• **Requirement**:
The span to repeat in the listing below runs from the line containing "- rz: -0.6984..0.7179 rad" to the line containing "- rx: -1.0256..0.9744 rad", inclusive. Repeat it exactly, and only it.

• **Data for analysis**:
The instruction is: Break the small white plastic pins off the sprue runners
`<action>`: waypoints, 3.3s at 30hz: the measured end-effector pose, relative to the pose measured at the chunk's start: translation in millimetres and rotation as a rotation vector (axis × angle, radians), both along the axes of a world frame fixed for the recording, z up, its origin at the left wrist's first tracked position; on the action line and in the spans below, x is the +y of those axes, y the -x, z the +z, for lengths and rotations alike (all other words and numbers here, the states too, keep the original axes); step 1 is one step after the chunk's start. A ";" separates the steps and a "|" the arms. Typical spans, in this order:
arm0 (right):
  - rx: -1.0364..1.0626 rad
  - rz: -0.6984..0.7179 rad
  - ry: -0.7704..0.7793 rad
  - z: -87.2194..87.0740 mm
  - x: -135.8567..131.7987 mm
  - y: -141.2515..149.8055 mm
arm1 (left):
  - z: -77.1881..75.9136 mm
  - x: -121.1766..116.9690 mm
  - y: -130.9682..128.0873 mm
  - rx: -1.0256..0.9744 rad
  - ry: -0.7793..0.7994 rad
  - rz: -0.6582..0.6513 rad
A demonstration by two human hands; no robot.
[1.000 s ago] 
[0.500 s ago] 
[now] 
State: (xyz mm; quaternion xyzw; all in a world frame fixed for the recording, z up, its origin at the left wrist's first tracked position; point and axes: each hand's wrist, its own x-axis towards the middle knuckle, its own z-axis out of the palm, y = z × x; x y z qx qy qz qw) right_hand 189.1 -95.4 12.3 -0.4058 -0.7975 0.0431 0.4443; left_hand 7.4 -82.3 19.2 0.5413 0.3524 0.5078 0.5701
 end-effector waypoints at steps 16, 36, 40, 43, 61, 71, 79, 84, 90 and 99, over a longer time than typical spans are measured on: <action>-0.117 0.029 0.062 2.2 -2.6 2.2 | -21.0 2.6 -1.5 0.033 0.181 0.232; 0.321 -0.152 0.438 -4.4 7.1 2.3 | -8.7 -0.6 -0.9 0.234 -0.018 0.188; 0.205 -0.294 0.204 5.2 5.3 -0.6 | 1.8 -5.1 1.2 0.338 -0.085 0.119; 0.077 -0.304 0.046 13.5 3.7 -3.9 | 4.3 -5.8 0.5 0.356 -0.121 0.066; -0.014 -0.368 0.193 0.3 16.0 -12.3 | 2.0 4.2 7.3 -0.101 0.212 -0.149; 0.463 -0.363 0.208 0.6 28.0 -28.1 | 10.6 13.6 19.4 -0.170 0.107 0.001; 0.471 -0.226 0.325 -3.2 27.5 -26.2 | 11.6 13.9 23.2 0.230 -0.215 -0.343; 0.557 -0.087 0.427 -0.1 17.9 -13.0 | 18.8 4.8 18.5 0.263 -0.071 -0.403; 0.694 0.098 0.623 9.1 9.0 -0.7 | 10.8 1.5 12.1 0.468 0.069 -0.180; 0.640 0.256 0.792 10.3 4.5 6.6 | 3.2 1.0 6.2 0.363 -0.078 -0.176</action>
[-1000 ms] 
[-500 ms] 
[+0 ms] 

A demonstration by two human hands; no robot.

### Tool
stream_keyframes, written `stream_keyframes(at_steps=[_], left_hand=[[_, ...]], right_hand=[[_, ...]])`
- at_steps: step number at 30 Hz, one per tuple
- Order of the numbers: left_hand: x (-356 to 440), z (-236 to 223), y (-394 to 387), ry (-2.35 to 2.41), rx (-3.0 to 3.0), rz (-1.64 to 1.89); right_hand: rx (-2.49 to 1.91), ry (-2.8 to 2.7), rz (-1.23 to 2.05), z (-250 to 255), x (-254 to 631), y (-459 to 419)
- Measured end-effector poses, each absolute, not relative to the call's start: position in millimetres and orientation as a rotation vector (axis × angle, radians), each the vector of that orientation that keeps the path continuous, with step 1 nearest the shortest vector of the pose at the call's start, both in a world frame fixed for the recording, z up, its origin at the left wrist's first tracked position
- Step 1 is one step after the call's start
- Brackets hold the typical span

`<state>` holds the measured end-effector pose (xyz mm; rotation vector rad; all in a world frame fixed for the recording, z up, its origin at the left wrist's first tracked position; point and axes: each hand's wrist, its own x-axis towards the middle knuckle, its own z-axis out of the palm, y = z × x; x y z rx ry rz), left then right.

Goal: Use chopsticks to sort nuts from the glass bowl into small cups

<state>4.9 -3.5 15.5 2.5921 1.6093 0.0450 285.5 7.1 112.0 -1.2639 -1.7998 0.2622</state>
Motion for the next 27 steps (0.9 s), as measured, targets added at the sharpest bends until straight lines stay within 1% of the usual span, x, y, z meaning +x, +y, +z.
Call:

• **Response to the exercise**:
  - rz: -0.6984..0.7179 rad
  - ry: -0.7704..0.7793 rad
  - z: -87.2194..87.0740 mm
  - x: -135.8567..131.7987 mm
  - y: -141.2515..149.8055 mm
arm1 (left):
  - z: -77.1881..75.9136 mm
  - x: -121.1766..116.9690 mm
  - y: -130.9682..128.0873 mm
  - rx: -1.0256..0.9744 rad

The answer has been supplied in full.